Your output should be exactly the lines from the one containing "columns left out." through the final line of the following data, please, with no pictures.

* * * * * * * * *

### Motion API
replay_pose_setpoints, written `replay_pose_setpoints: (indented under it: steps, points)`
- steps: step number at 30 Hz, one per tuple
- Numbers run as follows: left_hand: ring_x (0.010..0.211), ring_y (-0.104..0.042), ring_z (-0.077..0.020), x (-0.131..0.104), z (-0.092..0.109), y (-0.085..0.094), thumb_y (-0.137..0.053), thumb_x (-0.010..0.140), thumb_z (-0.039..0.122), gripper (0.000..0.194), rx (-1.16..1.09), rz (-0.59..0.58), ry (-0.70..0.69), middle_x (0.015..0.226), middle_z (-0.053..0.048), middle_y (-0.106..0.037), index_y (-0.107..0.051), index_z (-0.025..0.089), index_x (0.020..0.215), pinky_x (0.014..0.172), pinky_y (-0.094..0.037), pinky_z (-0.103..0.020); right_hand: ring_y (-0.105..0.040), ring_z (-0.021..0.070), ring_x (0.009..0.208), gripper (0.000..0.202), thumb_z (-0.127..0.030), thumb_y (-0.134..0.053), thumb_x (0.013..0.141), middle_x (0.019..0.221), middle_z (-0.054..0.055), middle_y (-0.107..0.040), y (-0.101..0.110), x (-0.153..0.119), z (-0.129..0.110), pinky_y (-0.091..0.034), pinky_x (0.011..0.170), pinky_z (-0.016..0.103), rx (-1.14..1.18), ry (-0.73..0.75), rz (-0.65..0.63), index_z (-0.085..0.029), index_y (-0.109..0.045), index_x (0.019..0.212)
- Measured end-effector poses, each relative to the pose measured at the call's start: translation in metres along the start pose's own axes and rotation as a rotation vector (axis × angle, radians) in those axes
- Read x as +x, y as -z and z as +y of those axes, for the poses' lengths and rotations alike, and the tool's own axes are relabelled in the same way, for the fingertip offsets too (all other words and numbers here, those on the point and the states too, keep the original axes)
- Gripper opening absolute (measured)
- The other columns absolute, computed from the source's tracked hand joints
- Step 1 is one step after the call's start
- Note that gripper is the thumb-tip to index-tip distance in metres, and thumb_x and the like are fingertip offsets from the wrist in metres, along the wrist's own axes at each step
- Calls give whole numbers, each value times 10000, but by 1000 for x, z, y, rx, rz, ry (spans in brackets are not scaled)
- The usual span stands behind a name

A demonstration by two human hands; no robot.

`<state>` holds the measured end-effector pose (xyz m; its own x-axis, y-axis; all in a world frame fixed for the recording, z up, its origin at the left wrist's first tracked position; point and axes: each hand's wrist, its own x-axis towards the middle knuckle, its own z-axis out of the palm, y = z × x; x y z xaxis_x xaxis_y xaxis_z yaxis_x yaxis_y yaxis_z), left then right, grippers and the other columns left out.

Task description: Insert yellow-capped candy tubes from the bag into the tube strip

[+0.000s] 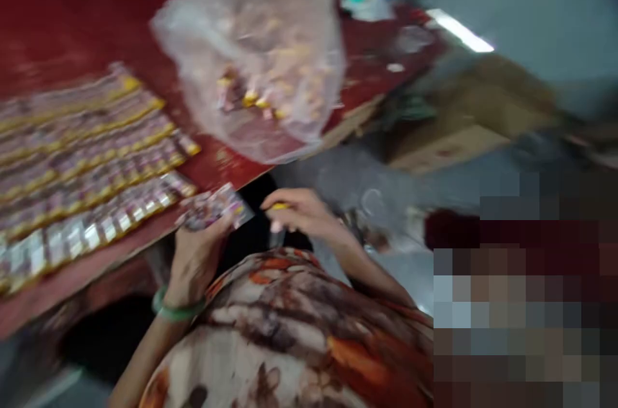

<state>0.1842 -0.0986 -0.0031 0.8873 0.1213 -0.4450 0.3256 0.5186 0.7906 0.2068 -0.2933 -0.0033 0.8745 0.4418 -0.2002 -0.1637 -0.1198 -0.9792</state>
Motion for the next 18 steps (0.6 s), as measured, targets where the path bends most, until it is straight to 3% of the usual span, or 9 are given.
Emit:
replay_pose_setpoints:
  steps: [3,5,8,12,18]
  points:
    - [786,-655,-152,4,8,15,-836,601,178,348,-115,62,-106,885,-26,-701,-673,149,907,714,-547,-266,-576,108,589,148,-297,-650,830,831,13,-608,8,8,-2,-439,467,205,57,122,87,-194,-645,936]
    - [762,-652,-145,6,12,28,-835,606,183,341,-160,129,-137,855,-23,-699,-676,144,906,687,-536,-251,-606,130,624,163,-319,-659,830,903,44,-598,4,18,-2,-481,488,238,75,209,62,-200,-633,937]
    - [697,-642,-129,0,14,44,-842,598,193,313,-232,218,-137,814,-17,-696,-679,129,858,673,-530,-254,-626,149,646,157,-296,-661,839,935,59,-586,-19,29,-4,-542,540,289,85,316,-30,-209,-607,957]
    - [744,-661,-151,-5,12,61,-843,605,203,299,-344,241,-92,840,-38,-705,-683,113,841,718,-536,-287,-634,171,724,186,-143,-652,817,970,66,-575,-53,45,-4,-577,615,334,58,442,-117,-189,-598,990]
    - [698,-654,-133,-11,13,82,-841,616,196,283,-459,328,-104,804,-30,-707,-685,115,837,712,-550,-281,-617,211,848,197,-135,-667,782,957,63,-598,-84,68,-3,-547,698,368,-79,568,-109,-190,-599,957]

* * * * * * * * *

• _FINAL ANSWER_
`<state>` holds the measured end-effector pose (xyz m; its own x-axis, y-axis; all in a world frame fixed for the recording, z up, its origin at the left wrist's first tracked position; point and axes: each hand's wrist, its own x-axis towards the middle knuckle, its own z-axis out of the palm, y = z × x; x y z xaxis_x xaxis_y xaxis_z yaxis_x yaxis_y yaxis_z), left then right, grippers and the other columns left out.

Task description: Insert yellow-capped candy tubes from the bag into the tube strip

[+0.000s] 

<state>0.1842 -0.0986 -0.0031 0.8873 0.1213 -0.4450 0.3256 0.5186 0.7906 0.2068 -0.2933 -0.0033 0.8745 0.4418 -0.2002 -0.1637 -0.1198 -0.9792</state>
Motion for the next 18 steps (0.6 s), as measured, targets where the path bends most, until it is straight to 3% of the usual span, or 9 are given.
Emit:
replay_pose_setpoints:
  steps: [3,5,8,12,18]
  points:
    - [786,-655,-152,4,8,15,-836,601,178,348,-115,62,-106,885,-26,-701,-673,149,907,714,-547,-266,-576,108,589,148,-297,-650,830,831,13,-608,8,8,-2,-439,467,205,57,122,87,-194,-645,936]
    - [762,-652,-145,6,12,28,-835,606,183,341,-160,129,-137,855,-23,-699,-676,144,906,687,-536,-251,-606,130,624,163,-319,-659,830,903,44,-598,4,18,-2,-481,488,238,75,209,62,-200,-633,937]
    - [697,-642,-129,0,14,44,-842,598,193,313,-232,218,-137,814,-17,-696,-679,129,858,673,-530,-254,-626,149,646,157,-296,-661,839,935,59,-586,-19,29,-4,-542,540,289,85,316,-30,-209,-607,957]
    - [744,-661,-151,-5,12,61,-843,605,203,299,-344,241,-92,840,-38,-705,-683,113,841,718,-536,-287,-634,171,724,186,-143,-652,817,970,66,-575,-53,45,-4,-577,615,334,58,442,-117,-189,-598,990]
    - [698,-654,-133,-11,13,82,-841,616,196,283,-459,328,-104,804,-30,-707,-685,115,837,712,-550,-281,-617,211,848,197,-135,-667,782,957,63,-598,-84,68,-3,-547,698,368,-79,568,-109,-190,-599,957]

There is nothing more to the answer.